In 1995, he rejoined Scouting as an adult. His wife, Jennifer, credits Ray Thomas for his becoming a part of the Siouan Rivers District. She added that when the Stephensons’ son, Carter, came of age as a Tiger Cub, then his father took over as Chartered Organization representative for High Street United Methodist Church, which sponsors Troop and Pack 17. In 2000, he became Cubmaster and is still in that role today. Further, he also has served as a committee member of Troop 17 since 2003.

“I have watched my husband come home after long days at work, put on that uniform and go make a difference in the lives of many young men,” said Jennifer. “I know that along the way he has made an impression and inspired some folks to become involved in scouting.”

All this has been in addition to his career as an electrical engineer for International Paper, service on the Franklin Planning Commission and his church, High Street UMC.

Although Carter progressed to Boy Scouts, Stephenson remained with the pack so that it would not be disbanded.

In Stephenson’s time in the program, he’s seen 28 Boy Scouts achieve the rank of Eagle, the highest honor that a Scout can earn.

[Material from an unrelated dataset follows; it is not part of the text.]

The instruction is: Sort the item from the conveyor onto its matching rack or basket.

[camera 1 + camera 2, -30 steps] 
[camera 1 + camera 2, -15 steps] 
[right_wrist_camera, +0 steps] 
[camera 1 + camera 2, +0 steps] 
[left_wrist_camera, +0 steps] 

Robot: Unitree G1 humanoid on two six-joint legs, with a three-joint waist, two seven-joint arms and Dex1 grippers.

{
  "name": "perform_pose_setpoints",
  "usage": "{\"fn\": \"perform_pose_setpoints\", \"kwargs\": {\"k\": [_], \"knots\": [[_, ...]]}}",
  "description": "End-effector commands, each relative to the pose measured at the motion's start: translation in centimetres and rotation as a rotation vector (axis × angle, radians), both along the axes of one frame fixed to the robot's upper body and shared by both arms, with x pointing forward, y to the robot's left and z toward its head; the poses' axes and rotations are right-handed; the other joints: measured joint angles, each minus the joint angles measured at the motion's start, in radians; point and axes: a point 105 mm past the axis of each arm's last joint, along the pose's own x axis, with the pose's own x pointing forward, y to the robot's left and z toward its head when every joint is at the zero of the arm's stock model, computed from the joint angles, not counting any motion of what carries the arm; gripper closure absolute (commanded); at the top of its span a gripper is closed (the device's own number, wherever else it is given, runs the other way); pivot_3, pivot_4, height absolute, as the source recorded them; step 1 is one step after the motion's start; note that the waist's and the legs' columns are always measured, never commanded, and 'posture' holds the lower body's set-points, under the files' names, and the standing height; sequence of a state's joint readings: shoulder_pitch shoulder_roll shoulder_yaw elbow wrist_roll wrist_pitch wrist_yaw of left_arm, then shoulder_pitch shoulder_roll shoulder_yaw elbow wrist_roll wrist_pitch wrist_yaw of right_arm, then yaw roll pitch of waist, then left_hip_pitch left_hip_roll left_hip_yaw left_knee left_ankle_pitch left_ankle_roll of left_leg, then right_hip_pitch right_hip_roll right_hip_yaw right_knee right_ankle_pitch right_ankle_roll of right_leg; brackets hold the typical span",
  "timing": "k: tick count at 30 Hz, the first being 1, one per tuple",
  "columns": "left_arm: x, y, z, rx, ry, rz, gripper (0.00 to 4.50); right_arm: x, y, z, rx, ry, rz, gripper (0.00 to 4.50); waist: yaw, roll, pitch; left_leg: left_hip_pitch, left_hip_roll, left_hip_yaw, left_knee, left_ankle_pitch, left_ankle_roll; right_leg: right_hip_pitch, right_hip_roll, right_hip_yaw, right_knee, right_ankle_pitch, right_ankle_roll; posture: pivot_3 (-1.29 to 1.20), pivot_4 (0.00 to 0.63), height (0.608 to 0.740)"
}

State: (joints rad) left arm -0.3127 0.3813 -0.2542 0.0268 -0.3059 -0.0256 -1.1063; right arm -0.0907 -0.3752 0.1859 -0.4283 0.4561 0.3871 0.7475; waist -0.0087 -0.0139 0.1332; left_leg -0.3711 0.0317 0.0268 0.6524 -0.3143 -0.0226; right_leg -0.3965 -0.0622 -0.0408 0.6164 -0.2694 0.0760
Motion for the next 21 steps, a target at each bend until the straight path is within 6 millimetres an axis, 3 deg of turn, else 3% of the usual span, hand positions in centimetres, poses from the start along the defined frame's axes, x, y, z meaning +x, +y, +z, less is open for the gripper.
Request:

“I try to go to as many ceremonies as I can,” Stephenson said.

Tragedy occurred in November 2006 when Carter, fellow Scouts Jackson Fox and Luke Dreary and their assistant Scout Master, John Oliver, were killed in an accident on the way from a retreat.

While many people might have expected Stephenson to stop his involvement, that was not to be.

“I never really thought about stopping,” he said. “Its’ been therapy and a connection to the boys.”

He continued, “It’s the joy of watching the boys have a good time and learn at the same time. That’s why I’m in it. There always seems to be that one special kid that seems to be getting a lot out of it, and makes you feel like you are making a difference.”